== EXERCISE GOAL ==
Repeat the data exactly, every last line of it.

--

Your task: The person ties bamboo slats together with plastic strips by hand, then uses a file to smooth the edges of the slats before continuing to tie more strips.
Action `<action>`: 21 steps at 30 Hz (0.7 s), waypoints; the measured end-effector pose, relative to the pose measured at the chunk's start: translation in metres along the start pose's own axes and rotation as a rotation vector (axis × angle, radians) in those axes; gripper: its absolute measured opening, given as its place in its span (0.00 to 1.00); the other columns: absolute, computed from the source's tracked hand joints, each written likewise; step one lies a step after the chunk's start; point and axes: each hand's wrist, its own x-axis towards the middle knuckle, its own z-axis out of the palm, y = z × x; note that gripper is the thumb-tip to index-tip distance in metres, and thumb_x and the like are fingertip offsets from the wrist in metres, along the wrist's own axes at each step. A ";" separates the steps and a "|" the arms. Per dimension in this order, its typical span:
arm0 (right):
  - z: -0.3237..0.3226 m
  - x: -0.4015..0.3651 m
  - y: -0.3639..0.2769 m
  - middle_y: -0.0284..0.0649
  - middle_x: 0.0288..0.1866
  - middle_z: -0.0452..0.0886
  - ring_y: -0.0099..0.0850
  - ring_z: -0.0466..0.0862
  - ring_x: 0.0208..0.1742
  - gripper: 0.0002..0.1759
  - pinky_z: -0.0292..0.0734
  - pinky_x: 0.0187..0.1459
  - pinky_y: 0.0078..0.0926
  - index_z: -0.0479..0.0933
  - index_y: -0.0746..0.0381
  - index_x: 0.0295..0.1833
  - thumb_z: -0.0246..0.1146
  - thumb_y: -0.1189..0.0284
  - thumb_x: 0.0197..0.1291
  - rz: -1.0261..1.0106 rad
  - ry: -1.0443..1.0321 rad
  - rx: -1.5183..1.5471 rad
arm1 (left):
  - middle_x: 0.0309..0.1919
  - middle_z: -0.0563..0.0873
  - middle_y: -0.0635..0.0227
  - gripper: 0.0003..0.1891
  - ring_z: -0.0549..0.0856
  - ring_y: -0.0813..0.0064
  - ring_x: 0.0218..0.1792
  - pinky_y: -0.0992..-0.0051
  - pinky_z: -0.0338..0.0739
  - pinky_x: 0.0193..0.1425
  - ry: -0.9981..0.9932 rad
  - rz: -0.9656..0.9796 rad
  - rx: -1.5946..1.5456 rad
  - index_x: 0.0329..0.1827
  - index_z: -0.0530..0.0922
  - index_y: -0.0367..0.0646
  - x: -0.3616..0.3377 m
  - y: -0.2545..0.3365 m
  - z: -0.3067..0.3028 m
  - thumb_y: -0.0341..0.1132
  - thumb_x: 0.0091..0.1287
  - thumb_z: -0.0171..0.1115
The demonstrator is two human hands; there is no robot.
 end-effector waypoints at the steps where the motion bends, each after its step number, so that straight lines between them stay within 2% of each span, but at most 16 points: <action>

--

== RESULT BELOW ==
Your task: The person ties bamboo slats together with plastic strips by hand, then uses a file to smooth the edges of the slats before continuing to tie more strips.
Action `<action>`: 21 steps at 30 Hz (0.7 s), waypoints; the measured end-effector pose, relative to the pose measured at the chunk's start: translation in metres along the start pose's own axes and rotation as a rotation vector (axis × angle, radians) in those axes; gripper: its absolute measured opening, given as its place in its span (0.00 to 1.00); the other columns: absolute, computed from the source's tracked hand joints, each written likewise; step one lies a step after the chunk's start; point and axes: each hand's wrist, its own x-axis towards the middle knuckle, its own z-axis out of the palm, y = z × x; note that gripper is the thumb-tip to index-tip distance in metres, and thumb_x and the like are fingertip offsets from the wrist in metres, along the wrist's own axes at each step. A ";" separates the steps and a "|" the arms. Per dimension in this order, its typical span:
arm0 (right):
  - z: -0.3237..0.3226 m
  - x: -0.4015..0.3651 m
  - y: -0.3639..0.2769 m
  - middle_y: -0.0284..0.0649
  - middle_x: 0.0288..0.1866
  - middle_z: -0.0452..0.0886
  - ring_y: -0.0099..0.0850
  - ring_z: -0.0466..0.0862
  - ring_x: 0.0208..0.1742
  - gripper: 0.0002..0.1759
  - pinky_z: -0.0292..0.0734
  - pinky_x: 0.0187..0.1459
  - pinky_y: 0.0078..0.0926
  - index_z: -0.0479..0.0933
  - index_y: -0.0746..0.0381
  - index_x: 0.0295..0.1833
  - thumb_z: -0.0246..0.1146
  - thumb_y: -0.1189..0.0284
  - thumb_x: 0.0197..0.1291
  - rz: -1.0261..1.0106 rad
  - ry: -1.0443..1.0321 rad
  - rx: -1.5183..1.5471 rad
arm1 (left):
  - middle_x: 0.0309..0.1919
  - middle_z: -0.0563..0.0873
  - middle_y: -0.0635..0.0227
  - gripper: 0.0003..0.1891
  - ring_z: -0.0549..0.0856
  - ring_y: -0.0813..0.0064
  - ring_x: 0.0218..0.1792
  - pinky_y: -0.0992..-0.0051
  - pinky_z: -0.0338..0.0739
  - pinky_x: 0.0193..0.1425
  - ry: -0.9981..0.9932 rad
  - rz: -0.9656..0.9796 rad
  - rx: -1.5946..1.5456 rad
  - index_x: 0.0329..0.1827
  - index_z: -0.0530..0.0922
  - index_y: -0.0367..0.0646
  - x: -0.3616..0.3377 m
  - y: -0.2545..0.3365 m
  - z: -0.3067..0.3028 m
  - thumb_y: -0.0341..0.1132
  - thumb_x: 0.0091..0.1287
  - thumb_z: -0.0171..0.1115
The demonstrator is two human hands; there is no robot.
 end-effector waypoints at the steps where the motion bends, each after its step number, so that straight lines between them stay within 2% of each span, but at most 16 points: <action>

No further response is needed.